[Task item]:
With pictures excluded, output exactly the lines that run from the first line of the data below through the line containing "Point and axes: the".

[Data extract]:

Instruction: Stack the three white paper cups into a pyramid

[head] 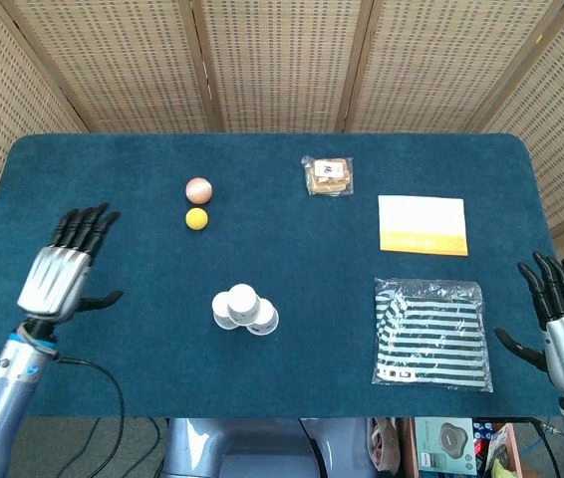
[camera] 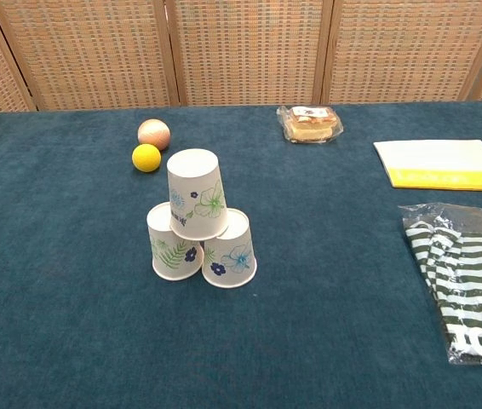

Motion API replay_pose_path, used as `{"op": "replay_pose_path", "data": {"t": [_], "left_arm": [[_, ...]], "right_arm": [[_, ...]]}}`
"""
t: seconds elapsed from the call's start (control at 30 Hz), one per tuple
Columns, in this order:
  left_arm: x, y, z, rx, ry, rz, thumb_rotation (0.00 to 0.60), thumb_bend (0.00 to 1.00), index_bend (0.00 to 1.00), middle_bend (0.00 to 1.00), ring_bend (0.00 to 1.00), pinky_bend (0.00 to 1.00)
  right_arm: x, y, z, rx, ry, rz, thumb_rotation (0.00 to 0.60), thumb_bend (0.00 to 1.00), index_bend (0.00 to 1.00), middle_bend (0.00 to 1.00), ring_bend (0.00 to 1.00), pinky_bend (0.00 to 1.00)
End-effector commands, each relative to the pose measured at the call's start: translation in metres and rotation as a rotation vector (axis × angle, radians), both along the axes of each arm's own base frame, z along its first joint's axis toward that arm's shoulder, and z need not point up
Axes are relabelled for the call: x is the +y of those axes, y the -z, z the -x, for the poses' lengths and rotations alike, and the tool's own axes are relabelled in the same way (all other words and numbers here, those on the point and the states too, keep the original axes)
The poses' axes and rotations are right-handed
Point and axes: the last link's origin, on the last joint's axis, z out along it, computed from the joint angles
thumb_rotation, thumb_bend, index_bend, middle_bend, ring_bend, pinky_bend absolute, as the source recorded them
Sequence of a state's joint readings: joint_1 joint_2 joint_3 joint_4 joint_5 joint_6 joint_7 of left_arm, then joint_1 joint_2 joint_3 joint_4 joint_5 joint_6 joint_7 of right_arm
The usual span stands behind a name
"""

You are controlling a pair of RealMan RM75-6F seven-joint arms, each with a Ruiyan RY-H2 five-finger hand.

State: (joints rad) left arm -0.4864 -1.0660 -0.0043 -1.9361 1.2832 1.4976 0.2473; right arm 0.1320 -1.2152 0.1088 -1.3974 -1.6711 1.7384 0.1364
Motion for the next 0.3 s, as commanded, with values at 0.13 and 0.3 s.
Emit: {"op": "replay_pose_path", "data": {"t": [0.13,0.3], "left_arm": [[-0.055,-0.011,0.088,-0.003,-0.138,-0.085,0.600,0.15,0.00,0.00,0.00,0.00],[-0.060,-0.014,0.101,-0.011,-0.145,-0.068,0.600,0.15,0.00,0.00,0.00,0.00]], "right_arm": [[-0.001,0.003,0.000,0.024,0.027,0.008,0.600,0.00,0.00,0.00,0.00,0.00],[-0.001,0.003,0.001,0.038,0.051,0.022,0.600,0.00,0.00,0.00,0.00,0.00]]}}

[Response]:
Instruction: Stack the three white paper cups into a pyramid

[head] 
[camera] 

Motion API replay_pose_path, used as `{"op": "replay_pose_path", "data": {"t": [_], "left_arm": [[_, ...]], "right_arm": [[_, ...]]}}`
"""
t: seconds elapsed from the call's start (control at 30 Hz), one per tuple
Columns, in this order:
  left_arm: x, y, z, rx, ry, rz, thumb_rotation (0.00 to 0.60), thumb_bend (0.00 to 1.00), index_bend (0.00 to 1.00), middle_bend (0.00 to 1.00), ring_bend (0.00 to 1.00), pinky_bend (0.00 to 1.00)
  right_arm: x, y, z, rx, ry, rz, thumb_rotation (0.00 to 0.60), thumb_bend (0.00 to 1.00), index_bend (0.00 to 1.00), middle_bend (0.00 to 1.00), ring_bend (0.00 to 1.00), pinky_bend (0.00 to 1.00)
End-effector commands, each relative to the pose measured at the call's start: translation in metres and rotation as a rotation vector (axis × angle, radians), both along the axes of each arm's own base frame, z along its first joint's axis toward that arm's shoulder, and z need not point up
Axes are relabelled for the call: x is the +y of those axes, y the -z, z the -x, for the poses' lengths and rotations alike, and the tool's own axes are relabelled in the same way (all other words and numbers here, those on the point and the states too, keep the original axes)
The poses' axes and rotations are right-handed
Point and axes: the last link's origin, on the last joint's axis, z out along it, computed from the joint angles

That completes the response.